» ASSIGNMENT: From the data below, please reproduce exactly everything from the line that contains "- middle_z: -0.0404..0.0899" down to the line that contains "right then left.", with both ends included.

» RECORDS SHOWN:
━━━━
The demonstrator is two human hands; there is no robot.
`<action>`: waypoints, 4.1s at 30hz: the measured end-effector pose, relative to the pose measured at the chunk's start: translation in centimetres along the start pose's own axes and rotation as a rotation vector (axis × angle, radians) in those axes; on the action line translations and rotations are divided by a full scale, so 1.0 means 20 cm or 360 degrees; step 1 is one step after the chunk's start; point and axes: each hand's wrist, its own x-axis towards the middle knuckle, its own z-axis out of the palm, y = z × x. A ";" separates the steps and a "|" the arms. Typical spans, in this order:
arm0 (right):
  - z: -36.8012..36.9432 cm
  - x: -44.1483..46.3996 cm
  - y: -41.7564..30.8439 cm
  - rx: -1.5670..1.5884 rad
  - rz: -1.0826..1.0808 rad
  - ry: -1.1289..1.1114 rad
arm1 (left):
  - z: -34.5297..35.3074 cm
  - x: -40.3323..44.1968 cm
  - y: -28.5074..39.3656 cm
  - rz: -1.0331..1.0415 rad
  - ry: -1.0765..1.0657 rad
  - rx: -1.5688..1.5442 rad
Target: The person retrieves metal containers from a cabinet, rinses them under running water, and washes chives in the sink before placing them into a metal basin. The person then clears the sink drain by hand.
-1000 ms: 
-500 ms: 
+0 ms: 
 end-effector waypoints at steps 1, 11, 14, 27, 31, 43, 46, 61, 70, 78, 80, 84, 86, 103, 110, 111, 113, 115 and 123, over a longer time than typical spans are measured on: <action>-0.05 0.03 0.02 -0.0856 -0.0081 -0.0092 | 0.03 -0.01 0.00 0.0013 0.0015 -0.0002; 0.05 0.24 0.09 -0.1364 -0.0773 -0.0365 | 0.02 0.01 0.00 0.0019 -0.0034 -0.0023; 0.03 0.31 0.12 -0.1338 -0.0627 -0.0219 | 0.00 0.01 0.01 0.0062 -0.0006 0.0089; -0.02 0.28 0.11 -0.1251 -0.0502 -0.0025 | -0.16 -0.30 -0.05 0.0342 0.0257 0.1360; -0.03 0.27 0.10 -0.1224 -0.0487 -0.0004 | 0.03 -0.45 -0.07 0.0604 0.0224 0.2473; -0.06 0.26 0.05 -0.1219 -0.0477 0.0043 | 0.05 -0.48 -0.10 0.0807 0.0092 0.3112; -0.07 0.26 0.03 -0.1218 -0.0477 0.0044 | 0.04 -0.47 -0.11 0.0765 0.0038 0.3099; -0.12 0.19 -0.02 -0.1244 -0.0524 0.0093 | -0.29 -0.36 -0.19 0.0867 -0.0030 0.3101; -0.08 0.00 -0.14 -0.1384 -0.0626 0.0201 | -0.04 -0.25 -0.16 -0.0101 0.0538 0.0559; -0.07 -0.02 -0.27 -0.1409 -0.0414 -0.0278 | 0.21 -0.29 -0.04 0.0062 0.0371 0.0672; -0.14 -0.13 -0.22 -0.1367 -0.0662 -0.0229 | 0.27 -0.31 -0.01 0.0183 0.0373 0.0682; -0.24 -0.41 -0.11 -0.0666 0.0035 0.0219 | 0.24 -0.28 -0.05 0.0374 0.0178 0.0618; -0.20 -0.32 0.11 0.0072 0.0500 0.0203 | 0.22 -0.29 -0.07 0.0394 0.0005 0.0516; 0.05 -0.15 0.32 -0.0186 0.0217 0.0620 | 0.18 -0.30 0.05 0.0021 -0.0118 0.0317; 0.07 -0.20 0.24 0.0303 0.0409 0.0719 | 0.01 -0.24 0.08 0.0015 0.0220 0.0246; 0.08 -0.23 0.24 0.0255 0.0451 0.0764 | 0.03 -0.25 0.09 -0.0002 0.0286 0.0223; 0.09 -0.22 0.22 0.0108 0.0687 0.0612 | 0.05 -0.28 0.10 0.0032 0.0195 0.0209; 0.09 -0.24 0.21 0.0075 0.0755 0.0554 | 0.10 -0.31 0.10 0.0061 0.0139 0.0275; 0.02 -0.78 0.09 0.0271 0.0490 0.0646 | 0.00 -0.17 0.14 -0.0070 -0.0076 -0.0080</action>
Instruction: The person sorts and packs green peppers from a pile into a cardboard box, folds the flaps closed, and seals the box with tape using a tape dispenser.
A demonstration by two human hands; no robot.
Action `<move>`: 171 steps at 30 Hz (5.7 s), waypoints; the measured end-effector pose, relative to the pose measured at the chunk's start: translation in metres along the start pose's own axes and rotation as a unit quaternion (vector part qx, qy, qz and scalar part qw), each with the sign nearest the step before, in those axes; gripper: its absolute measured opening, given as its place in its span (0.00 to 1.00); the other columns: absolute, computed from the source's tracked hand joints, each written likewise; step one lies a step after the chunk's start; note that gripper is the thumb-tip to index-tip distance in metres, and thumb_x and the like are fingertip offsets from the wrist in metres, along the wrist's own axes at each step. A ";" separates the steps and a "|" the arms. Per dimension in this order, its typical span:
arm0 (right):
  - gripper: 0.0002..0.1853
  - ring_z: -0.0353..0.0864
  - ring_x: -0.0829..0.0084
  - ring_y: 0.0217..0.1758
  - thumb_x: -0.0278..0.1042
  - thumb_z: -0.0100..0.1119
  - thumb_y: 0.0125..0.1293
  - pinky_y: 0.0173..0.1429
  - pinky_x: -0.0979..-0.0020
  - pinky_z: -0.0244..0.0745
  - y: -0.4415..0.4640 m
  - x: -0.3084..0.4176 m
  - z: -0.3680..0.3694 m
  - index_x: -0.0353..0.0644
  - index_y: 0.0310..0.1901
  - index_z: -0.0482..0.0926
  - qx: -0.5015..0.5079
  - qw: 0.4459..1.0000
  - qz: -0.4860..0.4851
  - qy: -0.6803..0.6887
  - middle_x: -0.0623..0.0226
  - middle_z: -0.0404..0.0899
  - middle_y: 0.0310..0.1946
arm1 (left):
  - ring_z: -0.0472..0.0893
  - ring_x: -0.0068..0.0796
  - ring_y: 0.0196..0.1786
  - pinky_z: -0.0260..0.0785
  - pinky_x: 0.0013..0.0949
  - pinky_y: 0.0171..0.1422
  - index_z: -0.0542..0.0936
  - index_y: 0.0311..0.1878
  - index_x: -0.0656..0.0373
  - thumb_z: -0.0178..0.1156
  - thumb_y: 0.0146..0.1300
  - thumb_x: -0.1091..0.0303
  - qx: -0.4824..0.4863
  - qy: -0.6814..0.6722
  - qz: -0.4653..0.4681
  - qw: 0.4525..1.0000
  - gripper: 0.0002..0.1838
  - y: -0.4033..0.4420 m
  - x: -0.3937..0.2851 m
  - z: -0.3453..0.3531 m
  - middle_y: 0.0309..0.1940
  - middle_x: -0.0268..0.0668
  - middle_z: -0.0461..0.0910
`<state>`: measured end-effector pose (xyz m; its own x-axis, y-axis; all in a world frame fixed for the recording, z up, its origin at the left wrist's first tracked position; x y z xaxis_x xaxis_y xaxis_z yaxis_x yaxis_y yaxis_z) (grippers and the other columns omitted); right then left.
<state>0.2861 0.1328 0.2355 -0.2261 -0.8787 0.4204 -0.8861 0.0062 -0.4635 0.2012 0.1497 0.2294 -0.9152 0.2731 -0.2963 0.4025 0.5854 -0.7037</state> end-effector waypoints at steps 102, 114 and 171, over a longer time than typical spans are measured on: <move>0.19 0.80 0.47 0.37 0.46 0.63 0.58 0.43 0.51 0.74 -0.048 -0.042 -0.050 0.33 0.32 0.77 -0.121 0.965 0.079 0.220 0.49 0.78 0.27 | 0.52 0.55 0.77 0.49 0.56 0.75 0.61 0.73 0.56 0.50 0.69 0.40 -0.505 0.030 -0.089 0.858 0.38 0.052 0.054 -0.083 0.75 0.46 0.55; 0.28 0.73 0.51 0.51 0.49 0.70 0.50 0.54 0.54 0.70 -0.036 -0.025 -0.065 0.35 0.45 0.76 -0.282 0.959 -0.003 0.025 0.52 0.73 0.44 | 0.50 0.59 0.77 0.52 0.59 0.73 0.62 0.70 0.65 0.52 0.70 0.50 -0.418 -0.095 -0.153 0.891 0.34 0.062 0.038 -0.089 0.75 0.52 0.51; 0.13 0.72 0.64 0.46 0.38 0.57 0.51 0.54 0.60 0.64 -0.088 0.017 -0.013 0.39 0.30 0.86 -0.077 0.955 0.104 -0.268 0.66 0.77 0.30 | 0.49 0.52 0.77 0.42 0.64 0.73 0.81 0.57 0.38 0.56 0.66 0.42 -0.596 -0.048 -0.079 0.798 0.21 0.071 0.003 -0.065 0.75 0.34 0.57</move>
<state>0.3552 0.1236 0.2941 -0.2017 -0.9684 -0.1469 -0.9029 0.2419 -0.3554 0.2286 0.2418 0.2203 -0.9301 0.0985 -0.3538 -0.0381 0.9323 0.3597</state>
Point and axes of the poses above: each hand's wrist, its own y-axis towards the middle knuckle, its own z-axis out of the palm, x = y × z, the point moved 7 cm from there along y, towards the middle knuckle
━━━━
» WRITTEN RESPONSE:
  - middle_z: -0.0404..0.0899
  - middle_y: 0.0310..0.1946
arm1 (left):
  - ring_z: -0.0472..0.0893
  - ring_x: -0.0068..0.0796
  - ring_y: 0.0196..0.1786
  - pinky_z: -0.0260..0.0785
  - pinky_x: 0.0013..0.0949
  - pinky_y: 0.0171..0.1422
  - index_z: -0.0542..0.0936
  - index_y: 0.0311..0.1878
  - index_x: -0.0656..0.0373
  - thumb_z: -0.0178..0.1156
  - thumb_y: 0.0146..0.1300
  - thumb_x: -0.1091..0.0303
  - qx: -0.4824..0.4863
  - qy: -0.6814..0.6722
  - qz: -0.4653..0.4681
  - qw: 0.4525..1.0000
  - gripper: 0.0002..0.1838
  - y: -0.4033..0.4420 m
  - x: -0.3937..0.2851 m
  - z: -0.3453..0.3531 m
  - middle_y: 0.0309..0.1940
  - middle_x: -0.0268..0.0668
  - middle_z: -0.0461..0.0910
`<state>`: measured end-effector pose (xyz m; its own x-axis, y-axis; all in a world frame fixed for the recording, z up, its origin at the left wrist's first tracked position; x y z xaxis_x xaxis_y xaxis_z yaxis_x yaxis_y yaxis_z) (grippers and the other columns omitted); right then left.

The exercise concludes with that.